What this task involves |
Retype exactly what runs from the first line of the data to the line with "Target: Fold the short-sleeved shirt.", keeping both of those lines and skipping pictures.
Top of Stored data
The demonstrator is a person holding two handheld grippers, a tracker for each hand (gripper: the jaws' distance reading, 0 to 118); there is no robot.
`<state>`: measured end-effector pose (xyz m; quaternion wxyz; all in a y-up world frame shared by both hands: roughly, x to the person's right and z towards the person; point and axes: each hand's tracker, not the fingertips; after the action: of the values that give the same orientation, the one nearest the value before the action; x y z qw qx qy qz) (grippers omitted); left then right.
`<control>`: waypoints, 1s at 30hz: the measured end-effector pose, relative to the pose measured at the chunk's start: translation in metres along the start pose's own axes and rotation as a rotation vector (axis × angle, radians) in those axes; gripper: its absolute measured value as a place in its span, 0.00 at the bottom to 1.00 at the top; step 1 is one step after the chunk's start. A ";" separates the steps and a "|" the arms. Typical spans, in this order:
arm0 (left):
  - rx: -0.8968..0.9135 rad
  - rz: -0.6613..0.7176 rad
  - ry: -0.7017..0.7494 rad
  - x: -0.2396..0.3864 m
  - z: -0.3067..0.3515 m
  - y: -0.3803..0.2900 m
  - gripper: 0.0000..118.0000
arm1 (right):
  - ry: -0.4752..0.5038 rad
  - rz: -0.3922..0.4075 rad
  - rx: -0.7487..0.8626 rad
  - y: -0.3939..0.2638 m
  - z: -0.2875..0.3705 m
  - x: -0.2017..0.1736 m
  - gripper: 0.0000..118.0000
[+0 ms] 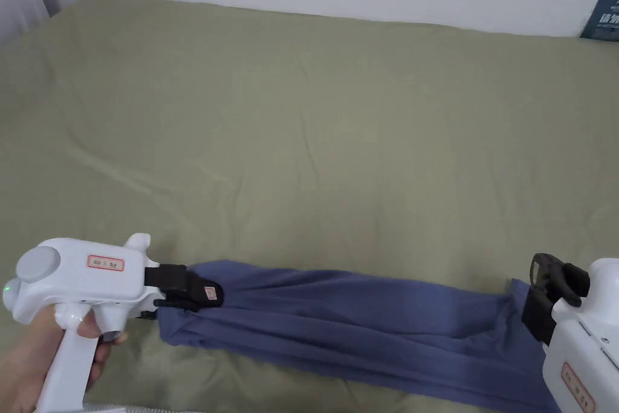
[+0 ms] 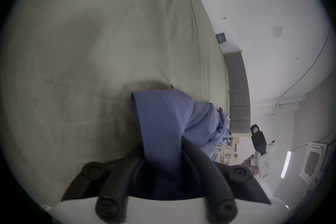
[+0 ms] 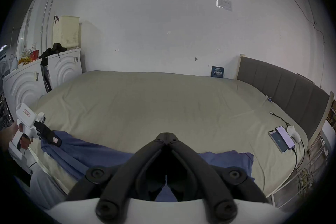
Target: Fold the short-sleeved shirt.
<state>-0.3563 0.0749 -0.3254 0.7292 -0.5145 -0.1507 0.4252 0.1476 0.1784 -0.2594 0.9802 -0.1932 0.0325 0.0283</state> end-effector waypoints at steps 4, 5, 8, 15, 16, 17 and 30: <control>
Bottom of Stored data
Finished exercise |
The demonstrator is a person holding two handheld grippers, a tracker for each hand (gripper: the jaws' distance reading, 0 to 118); there is no robot.
`<state>`: measured end-effector pose (xyz m; quaternion wxyz; all in a y-up world frame shared by both hands: roughly, x to the person's right and z towards the person; point and axes: each hand's tracker, not the fingertips; after the action: of the values that give the same orientation, the one nearest the value before the action; x y z qw qx qy qz) (grippers omitted); left then right.
`<control>`: waypoints, 1s at 30hz: the measured end-effector pose, relative to the pose measured at the chunk's start: translation in metres along the start pose's own axes and rotation as a rotation vector (axis × angle, radians) in those axes; gripper: its absolute measured value as a place in its span, 0.00 at the bottom to 1.00 at the top; step 1 is one step after the chunk's start. A ";" separates the steps and a "|" the arms. Typical spans, in this order:
arm0 (left):
  - rx: -0.8968..0.9135 rad
  - rz: -0.6613..0.7176 rad
  - ry: -0.7017..0.7494 rad
  - x: -0.2396..0.3864 m
  - z: -0.3067..0.3515 m
  - y: -0.3803..0.2900 m
  - gripper: 0.0000..118.0000
arm1 (right):
  - ry: -0.4752..0.5038 rad
  - rz: -0.3922..0.4075 rad
  - rx: -0.7487..0.8626 rad
  - y: -0.3939..0.2638 m
  - z: -0.2875..0.3705 m
  - x: -0.2017..0.1736 m
  - gripper: 0.0000..118.0000
[+0 ms] 
[+0 ms] 
[+0 ms] 
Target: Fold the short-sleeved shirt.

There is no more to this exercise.